L’arrivée d’un enfant adopté dans votre famille, par l’intermédiaire d’un service départemental d’aide sociale à l’enfance ou d’un organisme autorisé pour l’adoption, vous ouvre le droit à un congé d’adoption.

En apportant certaines pièces à votre caisse d’assurance maladie, vous, votre conjoint, ou tous les deux simultanément, pouvez bénéficier de ce congé limité dans le temps et d’une durée variable selon le nombre d’enfants à votre charge.

Adoption : les conditions du congé

La durée de ce congé est variable selon le nombre d'enfants que vous adoptez, et si vous en avez déjà à charge.

La durée du congé est fixée comme suit :

  • 10 semaines, si vous adoptez un enfant et aurez, suite à cette adoption, un ou deux enfants à charge.
  • 18 semaines, si l’adoption a pour effet de porter à trois ou plus le nombre d’enfants au foyer.
  • 22 semaines, en cas d’adoptions multiples.
Le congé d’adoption peut prendre effet 7 jours (y compris les dimanches et jours fériés) avant l’arrivée de l’enfant au foyer ou le jour de son arrivée.

Partager votre congé d'adoption

Si les deux conjoints travaillent, le droit au congé pour adoption est ouvert indifféremment à l’homme ou à la femme. Vous pouvez donc faire le choix de partager le congé d'adoption avec votre conjoint. Dans ce cas, la durée du congé sera modifiée.

En effet, l’adoption d’un enfant par un couple de parents salariés ouvre droit à 11 jours supplémentaires ou, en cas d’adoptions multiples, à 18 jours supplémentaires de congé d’adoption à la condition que la durée de celui-ci soit répartie entre les deux parents. En ce cas, la durée du congé ne peut être fractionnée en plus de deux périodes, dont la plus courte ne peut être inférieure à 11 jours. Ces deux périodes peuvent être simultanées.

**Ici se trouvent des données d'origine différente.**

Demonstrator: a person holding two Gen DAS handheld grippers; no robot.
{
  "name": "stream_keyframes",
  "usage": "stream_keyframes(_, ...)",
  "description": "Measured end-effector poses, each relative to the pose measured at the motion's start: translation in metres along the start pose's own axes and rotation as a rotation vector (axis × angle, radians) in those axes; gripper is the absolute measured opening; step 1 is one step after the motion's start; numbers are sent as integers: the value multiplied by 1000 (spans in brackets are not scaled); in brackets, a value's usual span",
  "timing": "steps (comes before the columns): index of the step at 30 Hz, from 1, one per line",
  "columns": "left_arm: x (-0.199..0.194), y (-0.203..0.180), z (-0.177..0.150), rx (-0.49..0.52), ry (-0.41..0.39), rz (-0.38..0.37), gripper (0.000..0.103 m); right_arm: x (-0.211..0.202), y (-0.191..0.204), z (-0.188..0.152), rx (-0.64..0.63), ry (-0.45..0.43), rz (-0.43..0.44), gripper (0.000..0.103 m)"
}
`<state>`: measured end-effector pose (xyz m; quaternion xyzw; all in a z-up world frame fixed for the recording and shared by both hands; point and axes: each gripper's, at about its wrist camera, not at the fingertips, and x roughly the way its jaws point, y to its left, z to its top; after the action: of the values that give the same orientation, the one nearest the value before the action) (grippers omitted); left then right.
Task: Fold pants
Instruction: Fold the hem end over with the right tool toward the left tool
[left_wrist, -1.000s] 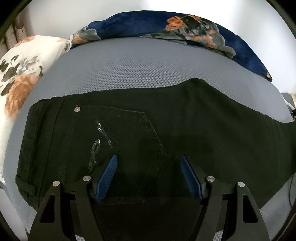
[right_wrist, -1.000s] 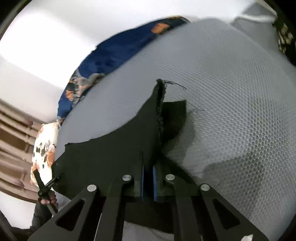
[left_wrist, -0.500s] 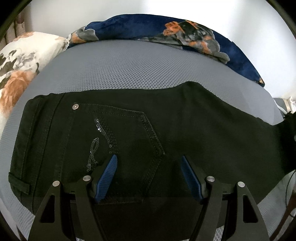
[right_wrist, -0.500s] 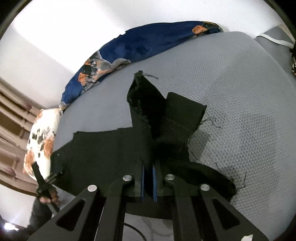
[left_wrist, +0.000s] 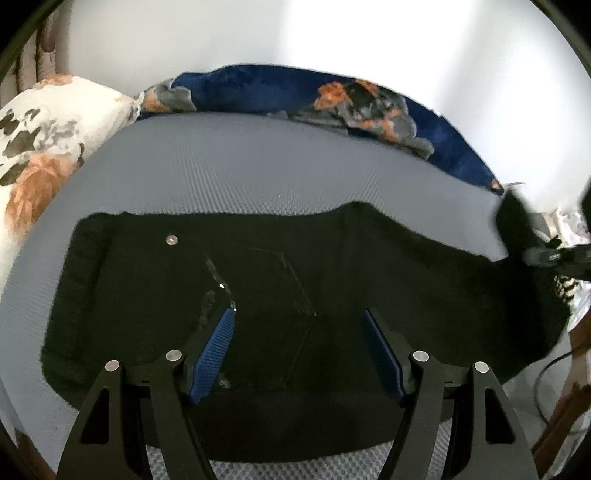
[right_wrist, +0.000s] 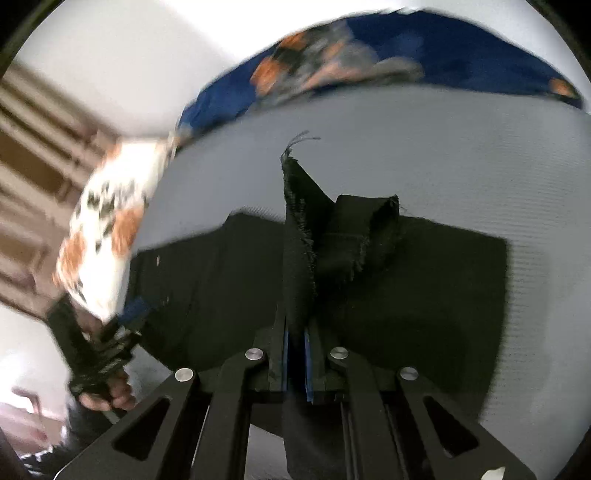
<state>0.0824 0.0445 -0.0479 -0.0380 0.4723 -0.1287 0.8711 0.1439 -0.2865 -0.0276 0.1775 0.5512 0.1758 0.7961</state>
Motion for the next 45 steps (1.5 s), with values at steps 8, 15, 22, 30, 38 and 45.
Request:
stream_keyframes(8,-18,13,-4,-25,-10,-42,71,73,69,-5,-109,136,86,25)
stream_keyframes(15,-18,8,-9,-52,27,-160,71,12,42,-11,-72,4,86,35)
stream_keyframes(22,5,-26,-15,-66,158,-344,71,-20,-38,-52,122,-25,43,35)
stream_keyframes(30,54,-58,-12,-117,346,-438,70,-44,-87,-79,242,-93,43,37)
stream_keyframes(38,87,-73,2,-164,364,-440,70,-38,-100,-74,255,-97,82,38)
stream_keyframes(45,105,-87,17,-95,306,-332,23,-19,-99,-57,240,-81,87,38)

Le congé d’adoption peut également être pris simultanément par les deux parents. La somme de vos deux périodes de congés ne pouvant dépasser la durée légale du congé d'adoption.

Les pièces à fournir

Pour constituer votre dossier, vous devez fournir à votre caisse d'assurance maladie plusieurs documents. Ils vont être fonction de l'origine de l'enfant que vous adoptez :

  • si vous adoptez un enfant en France : vous devez obtenir une attestation de mise en relation des services départementaux de l'adoption, indiquant le début de la période d'adaptation ou une attestation de placement ;
  • si vous adoptez un enfant à l'étranger : vous devez fournir une photocopie du passeport de l'enfant, ou tout autre document officiel sur lequel figure le visa accordé par la Mission pour l'adoption internationale (M.I.A.) ; sachez que la date du visa équivaut à la date de placement de l'enfant.
À noter : vous ne pouvez pas bénéficier du congé d'adoption si vous recueillez un enfant dans le cadre d'une kafala* en Algérie ou au Maroc.

Les droits des non-salariés

Vous êtes artiste du spectacle, artiste auteur, travailleur intérimaire, saisonnier ou demandeur d’emploi ? Vous pouvez percevoir des indemnités journalières durant votre congé d’adoption. À défaut de remplir les conditions d’ouverture des droits applicables aux salariés, vous devez justifier d’un certain nombre d’heures travaillées ou de cotisations pour en bénéficier.

Quelle que soit votre situation professionnelle, les indemnités journalières gardent des caractéristiques identiques, que vous exerciez une activité salariée régulière ou irrégulière.

Pour plus de précisions, n’hésitez pas à consulter le site de l’assurance maladie : www.ameli.fr.

*Le droit musulman reconnaît le concept de kafala, qui est l’engagement de prendre bénévolement en charge l’entretien, l’éducation et la protection d’un enfant mineur. Ses effets sont ceux de la tutelle légale. Elle ne crée aucun lien de filiation.